DIRECTIONS FOR THIS TASK: Give back exactly the lines of the material below that start at the line containing "Where is the white" and end at the line containing "Where is the black", and no others.

RECORDS PROVIDED:
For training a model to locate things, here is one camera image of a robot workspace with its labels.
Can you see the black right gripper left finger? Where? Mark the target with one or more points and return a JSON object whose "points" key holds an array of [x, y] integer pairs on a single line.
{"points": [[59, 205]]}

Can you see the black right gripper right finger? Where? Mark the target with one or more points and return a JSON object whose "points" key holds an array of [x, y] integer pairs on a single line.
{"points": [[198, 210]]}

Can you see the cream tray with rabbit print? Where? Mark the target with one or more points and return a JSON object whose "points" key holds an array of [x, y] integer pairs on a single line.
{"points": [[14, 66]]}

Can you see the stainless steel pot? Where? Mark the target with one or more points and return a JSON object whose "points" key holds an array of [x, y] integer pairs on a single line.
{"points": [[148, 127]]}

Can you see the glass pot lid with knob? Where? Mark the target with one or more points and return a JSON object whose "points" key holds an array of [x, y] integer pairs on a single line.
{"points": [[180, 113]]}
...
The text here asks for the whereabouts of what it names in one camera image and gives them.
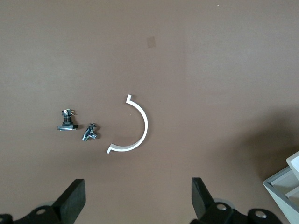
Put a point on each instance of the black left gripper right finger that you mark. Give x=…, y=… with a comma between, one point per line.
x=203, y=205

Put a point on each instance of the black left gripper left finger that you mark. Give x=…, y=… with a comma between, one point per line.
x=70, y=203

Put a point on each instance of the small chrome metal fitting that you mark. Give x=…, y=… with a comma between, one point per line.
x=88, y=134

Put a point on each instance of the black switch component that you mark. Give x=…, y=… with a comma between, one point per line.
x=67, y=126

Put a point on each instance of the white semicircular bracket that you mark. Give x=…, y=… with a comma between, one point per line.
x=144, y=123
...
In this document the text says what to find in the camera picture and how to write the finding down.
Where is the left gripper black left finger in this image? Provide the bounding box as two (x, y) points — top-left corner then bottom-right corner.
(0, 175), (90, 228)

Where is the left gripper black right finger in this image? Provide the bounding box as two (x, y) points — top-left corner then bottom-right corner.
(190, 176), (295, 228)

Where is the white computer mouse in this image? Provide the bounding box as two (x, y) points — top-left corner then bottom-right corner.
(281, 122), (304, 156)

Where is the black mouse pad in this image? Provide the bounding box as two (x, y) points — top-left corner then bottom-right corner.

SOLVED PROBLEM:
Where is the white computer mouse in this image? Provide the bounding box as two (x, y) points — top-left corner then bottom-right corner.
(281, 122), (304, 156)

Where is the black mouse pad in this image? Provide the bounding box as two (x, y) points — top-left corner then bottom-right corner.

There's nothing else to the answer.